Race condition in db_get_field_and_count()

Bug #1581212 reported by Till Straumann on 2016-05-12
6
This bug affects 1 person
Affects Status Importance Assigned to Milestone
EPICS Base
High
Andrew Johnson
3.14
High
Andrew Johnson
3.15
High
Andrew Johnson
3.16
High
Andrew Johnson

Bug Description

Dehong reported the following bug:

In order to convert between legacy and more 'modern' representation of
data with at least DBR_STATUS auxiliary information

db_access.c: db_get_field_and_count()

calls dbGetField() twice; a first time to retrieve the auxiliary information
(status, timestamps, ...) and a second time to fetch data.

Since the underlying record is not locked across the two calls to dbGetField()
the record could be processed in between and render the auxiliary data
invalid/obsolete.

Proposed fix:

AFAIK, dbScanLock() supports recursion and therefore the easiest
fix would be acquiring the record lock within db_get_field_and_count()

This bug is still present in the 3.14, 3.15 and 3.16 branch heads (as of the time of this filing). The routine (db_get_field_and_count()) has been renamed and relocated in 3.15/16, though.

RFC
- Till

Till Straumann (strauman) wrote :
mdavidsaver (mdavidsaver) wrote :

So much for all our swearing about atomicity...

The fix seems reasonable.
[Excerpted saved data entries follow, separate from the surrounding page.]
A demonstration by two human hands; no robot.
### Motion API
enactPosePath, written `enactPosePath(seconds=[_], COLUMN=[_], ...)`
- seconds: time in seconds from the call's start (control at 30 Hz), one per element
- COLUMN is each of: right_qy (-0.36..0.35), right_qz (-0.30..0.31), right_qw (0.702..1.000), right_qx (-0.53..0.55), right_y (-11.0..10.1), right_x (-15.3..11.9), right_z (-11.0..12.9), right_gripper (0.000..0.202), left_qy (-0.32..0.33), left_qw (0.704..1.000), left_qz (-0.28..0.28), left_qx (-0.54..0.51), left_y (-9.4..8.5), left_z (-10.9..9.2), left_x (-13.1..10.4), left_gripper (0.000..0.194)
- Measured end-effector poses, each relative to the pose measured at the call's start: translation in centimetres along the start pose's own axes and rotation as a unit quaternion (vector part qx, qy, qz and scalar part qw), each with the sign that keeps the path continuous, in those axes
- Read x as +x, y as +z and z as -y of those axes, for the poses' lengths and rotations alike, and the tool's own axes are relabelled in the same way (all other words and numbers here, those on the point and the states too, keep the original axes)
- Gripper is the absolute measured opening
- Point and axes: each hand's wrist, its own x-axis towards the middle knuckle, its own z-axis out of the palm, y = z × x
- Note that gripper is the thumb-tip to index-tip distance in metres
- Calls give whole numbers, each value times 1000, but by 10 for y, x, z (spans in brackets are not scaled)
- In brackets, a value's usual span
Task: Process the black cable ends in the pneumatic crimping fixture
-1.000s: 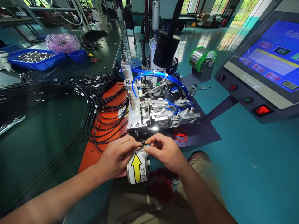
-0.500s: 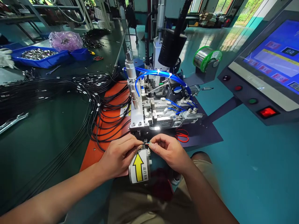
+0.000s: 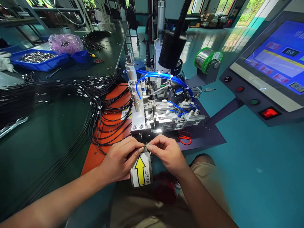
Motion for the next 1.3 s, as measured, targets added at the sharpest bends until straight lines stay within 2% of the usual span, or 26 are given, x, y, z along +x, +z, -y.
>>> enactPosePath(seconds=[0.23,0.43,0.57,0.63,0.77,0.83,0.97,1.13,1.3], right_qy=[-26,-33,-7,18,67,81,66,22,-13], right_qz=[-90,-127,-136,-121,-47,-38,-21,32,47], right_qw=[994,984,983,987,996,996,996,988,975], right_qx=[62,121,122,99,46,8,-52,-152,-215], right_y=[17,32,33,27,3,-9,-18,-16,-15], right_x=[1,3,0,-3,-8,-8,-4,0,2], right_z=[-10,-21,-22,-19,-13,-11,-5,3,5], right_gripper=[14,13,17,20,34,36,35,29,27], left_qy=[-24,-11,-8,-9,-4,-2,2,5,4], left_qw=[999,999,1000,1000,999,999,999,999,998], left_qz=[3,7,14,11,15,19,18,18,20], left_qx=[-24,-39,-22,-1,30,36,45,50,51], left_y=[0,-2,0,1,3,3,2,2,2], left_z=[1,-1,0,0,1,1,2,1,2], left_x=[-1,2,1,1,0,0,-1,0,0], left_gripper=[17,17,19,19,20,20,20,20,19])
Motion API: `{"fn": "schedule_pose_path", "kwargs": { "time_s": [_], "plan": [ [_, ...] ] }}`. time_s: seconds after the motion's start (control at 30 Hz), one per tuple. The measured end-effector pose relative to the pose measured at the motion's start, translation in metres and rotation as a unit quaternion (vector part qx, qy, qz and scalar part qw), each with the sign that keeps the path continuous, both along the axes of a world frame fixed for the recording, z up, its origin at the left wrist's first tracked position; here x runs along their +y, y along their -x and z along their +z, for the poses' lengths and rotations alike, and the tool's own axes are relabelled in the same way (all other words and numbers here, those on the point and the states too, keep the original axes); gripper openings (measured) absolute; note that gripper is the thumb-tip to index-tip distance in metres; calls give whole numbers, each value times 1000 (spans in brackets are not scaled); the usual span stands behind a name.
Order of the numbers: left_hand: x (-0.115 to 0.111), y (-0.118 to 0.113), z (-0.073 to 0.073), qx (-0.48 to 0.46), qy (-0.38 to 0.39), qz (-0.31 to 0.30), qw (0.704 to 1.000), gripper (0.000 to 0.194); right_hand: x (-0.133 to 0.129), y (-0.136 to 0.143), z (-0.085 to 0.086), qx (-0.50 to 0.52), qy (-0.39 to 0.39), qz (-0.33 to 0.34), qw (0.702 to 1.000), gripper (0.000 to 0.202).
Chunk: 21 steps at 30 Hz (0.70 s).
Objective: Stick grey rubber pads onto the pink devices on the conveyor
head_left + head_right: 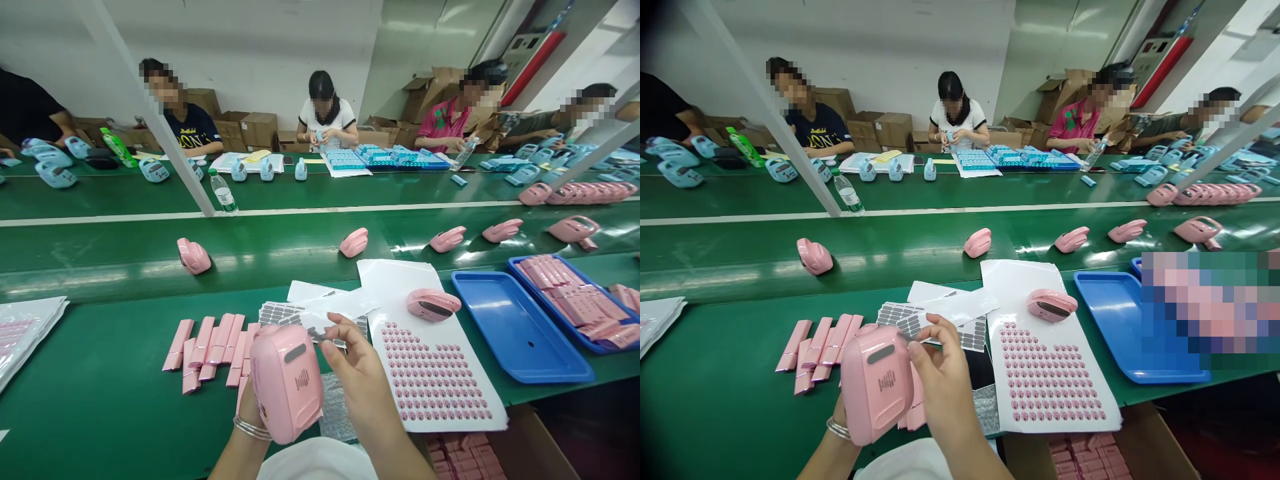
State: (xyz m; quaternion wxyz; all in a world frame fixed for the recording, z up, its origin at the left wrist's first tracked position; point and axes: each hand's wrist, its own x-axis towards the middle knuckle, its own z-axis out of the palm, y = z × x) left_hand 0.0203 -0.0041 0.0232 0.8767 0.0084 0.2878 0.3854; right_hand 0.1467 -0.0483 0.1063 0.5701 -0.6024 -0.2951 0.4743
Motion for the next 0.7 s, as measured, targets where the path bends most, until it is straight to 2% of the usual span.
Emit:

Since the record is locked, should also change dbGetField() to dbGet() and avoid unnecessary calls to dbScanLock().

Till Straumann (strauman) wrote :

I looked into that - for the more recent versions, definitely but in 3.14 dbGetField() does more than just lock and dbGet.

mdavidsaver (mdavidsaver) wrote :

Then I shall limit myself to saying that dbChannelGetField() calls should be changed to dbChannelGet().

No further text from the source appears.